HTTP

tags : Web Development, Multipart Upload

1.1,2,3 What?

HTTP’s “core” semantics don’t change between protocol versions. i.e most of the time methods and status codes, header fields mean the same thing no matter what version of the protocol you use(HTTP/1.1, HTTP/2, HTTP/3)

HTTP/1.1

Written in 1997
RFC revised in 2013
RFC again revised in 2022
HTTP/1.1 suffers from Head of line(HOL) blocking. Each browser/client has a limited number of connections to a server and doing a new request over one of those connections has to wait for the ones to complete before it can fire it off.
w HTTP1.1, browser can make 1 request/connection but in-reality, they make multiple connections in parallel to the server. i.e (new(r)/new(c)) x N
Because of limited requests servers used to concat assets and do things like css sprites to reduce number of requests.
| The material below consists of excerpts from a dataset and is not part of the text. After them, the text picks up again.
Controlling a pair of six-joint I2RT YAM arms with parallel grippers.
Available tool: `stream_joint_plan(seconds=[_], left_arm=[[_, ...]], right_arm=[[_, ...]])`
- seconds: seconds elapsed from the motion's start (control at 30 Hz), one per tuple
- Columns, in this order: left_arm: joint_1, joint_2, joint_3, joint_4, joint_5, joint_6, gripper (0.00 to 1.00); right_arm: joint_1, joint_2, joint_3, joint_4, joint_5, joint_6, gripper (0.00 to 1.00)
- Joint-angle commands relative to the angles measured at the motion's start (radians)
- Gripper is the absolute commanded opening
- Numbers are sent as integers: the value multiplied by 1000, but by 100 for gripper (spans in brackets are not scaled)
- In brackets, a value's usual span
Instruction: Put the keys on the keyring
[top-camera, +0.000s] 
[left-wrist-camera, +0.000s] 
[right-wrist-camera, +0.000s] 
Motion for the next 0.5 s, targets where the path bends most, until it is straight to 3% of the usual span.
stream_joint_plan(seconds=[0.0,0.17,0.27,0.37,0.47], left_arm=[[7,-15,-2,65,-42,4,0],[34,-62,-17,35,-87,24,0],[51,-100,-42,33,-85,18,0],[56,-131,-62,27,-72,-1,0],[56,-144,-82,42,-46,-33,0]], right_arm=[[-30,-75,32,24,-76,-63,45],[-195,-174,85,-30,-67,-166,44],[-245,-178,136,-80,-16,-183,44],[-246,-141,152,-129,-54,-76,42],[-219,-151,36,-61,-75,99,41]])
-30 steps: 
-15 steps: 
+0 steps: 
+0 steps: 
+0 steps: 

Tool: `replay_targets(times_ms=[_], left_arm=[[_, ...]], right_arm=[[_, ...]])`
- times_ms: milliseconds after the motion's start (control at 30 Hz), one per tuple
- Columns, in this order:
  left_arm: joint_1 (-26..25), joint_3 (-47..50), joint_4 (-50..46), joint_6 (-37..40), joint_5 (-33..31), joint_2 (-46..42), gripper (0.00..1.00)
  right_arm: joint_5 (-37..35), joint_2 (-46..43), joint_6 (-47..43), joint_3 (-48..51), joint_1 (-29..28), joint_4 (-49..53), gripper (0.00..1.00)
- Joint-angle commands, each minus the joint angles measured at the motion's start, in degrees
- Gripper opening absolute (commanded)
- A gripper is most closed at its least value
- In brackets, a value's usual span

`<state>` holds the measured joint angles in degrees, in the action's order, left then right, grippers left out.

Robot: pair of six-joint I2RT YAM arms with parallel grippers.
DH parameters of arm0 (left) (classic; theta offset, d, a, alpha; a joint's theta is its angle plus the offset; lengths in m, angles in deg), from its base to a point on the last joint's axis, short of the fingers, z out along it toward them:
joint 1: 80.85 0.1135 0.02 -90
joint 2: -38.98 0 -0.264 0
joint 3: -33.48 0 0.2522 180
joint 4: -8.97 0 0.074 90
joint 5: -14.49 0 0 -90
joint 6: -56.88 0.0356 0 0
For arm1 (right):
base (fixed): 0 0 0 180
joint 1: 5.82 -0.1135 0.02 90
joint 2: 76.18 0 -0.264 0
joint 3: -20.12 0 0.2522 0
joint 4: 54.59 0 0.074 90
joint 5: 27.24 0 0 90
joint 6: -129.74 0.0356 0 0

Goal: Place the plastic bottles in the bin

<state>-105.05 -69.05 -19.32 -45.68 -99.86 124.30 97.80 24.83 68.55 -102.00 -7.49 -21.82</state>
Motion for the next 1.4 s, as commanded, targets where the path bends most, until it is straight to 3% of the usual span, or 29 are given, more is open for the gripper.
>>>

But we don’t have this issue w HTTP2 because no. of request is not a problem for HTTP2.
HTTP1.1 can still send multiple request in a connection using pipelining but that’s not widely supported and has other problems.
- Pipelining means sending further requests without waiting for responses.

HTTP/2

Prior to HTTP/2, WG attempted HTTP_NG
Introduced in 2015 and then RFC revised in 2022.
HTTP2 does the same thing as HTTP3/QUIC but on top of TCP
It introduced primarily 2 things, multplexing and server push thing. server push thing made john wick his enemy.

Multiplexing

HTTP2 adds multiplexing where we can make multiple request per connection. So no need to make multiple connections.
With this we do not delay sending of requests, no waiting for a free connection. All these requests make their way through the Internet to the server in (almost) parallel. The server responds to each one, and then they start to make their way back.

Dealing w HOL
- Web server can respond to them in any order it feels like and send back files in different order, or even break each file requested into pieces and intermingle the files together.
- This has the secondary benefit of one heavy request not blocking all the other subsequent requests i.e HOL.
- It addresses HOL by TCP multiplexing, but still have an underlying issue at TCP level. Because TCP is reliable delivery protocol, Loss of a single packet in a flow can block access to those after it. This happens often and seamlessly but HTTP3 makes this better w QUIC.
- Because of this, HTTP2’s stream multiplexing works really well on good connections but terribly on bad.
- 2021: QUICv1 was released to replace TCP . (QUIC uses UDP)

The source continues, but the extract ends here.